Set down the whole listing below exactly. The pictures stay out.

━━━━━━━━━━

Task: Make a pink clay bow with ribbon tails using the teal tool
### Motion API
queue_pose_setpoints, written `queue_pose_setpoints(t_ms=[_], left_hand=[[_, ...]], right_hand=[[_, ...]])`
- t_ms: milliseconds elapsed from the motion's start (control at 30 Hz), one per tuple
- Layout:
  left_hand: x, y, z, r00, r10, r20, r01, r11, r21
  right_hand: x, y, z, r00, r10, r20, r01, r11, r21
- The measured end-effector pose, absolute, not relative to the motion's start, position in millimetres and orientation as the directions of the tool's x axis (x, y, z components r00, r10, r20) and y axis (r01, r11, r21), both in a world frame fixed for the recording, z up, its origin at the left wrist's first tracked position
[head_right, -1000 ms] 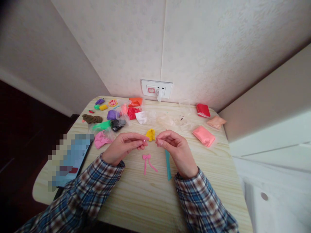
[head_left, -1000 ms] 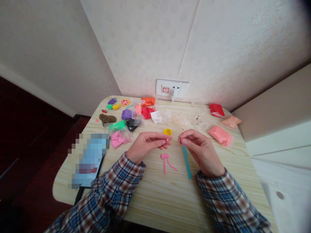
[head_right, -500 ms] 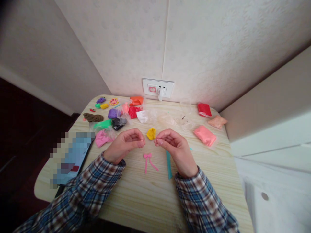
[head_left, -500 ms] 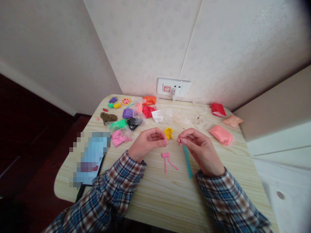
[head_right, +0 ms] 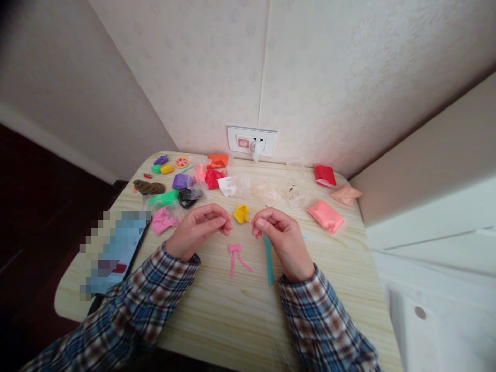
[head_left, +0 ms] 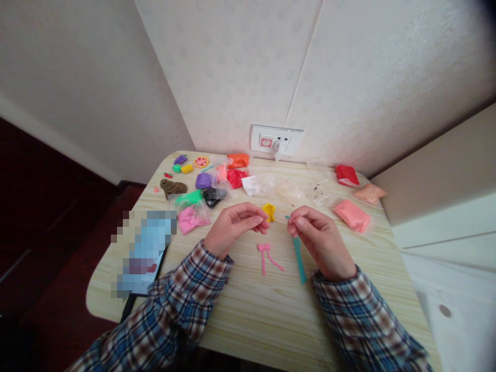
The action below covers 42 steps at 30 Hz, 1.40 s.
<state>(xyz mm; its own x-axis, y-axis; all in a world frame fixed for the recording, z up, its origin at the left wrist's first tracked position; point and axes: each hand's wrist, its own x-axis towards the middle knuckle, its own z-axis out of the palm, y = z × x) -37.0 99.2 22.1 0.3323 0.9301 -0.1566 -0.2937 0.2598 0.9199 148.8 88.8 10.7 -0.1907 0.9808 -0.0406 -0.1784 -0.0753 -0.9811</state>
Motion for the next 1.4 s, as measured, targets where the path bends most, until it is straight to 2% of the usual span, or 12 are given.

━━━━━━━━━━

> _EXERCISE RESPONSE_
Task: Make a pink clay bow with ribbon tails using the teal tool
### Motion API
queue_pose_setpoints, written `queue_pose_setpoints(t_ms=[_], left_hand=[[_, ...]], right_hand=[[_, ...]])`
- t_ms: milliseconds elapsed from the motion's start (control at 30 Hz), one per tuple
- Layout:
  left_hand: x, y, z, r00, r10, r20, r01, r11, r21
  right_hand: x, y, z, r00, r10, r20, r01, r11, r21
- The measured end-effector pose, absolute, not relative to the motion's start, position in millimetres and orientation as the directions of the tool's x axis (x, y, z components r00, r10, r20) and y axis (r01, r11, r21), both in a world frame fixed for the recording, z up, its origin at the left wrist's first tracked position
[head_right, -1000 ms] 
[head_left, -1000 ms] 
[head_right, -500 ms] 
[head_left, -500 ms] 
[head_right, +0 ms] 
[head_left, +0 ms] 
The action below covers 42 steps at 30 Hz, 1.40 s.
<state>(xyz mm; its own x-axis, y-axis; all in a world frame fixed for the recording, z up, its origin at the left wrist's first tracked position; point and axes: each hand's wrist, its own x-axis towards the middle knuckle, its own z-axis out of the palm, y = z × x) -37.0 99.2 22.1 0.3323 0.9301 -0.1566 -0.2937 0.2598 0.9199 148.8 88.8 10.7 -0.1907 0.9808 -0.0406 -0.1784 -0.0753 -0.9811</state>
Motion for the next 1.4 s, as measured, targets where the path bends most, until it is straight to 2% of the usual span, or 12 are given.

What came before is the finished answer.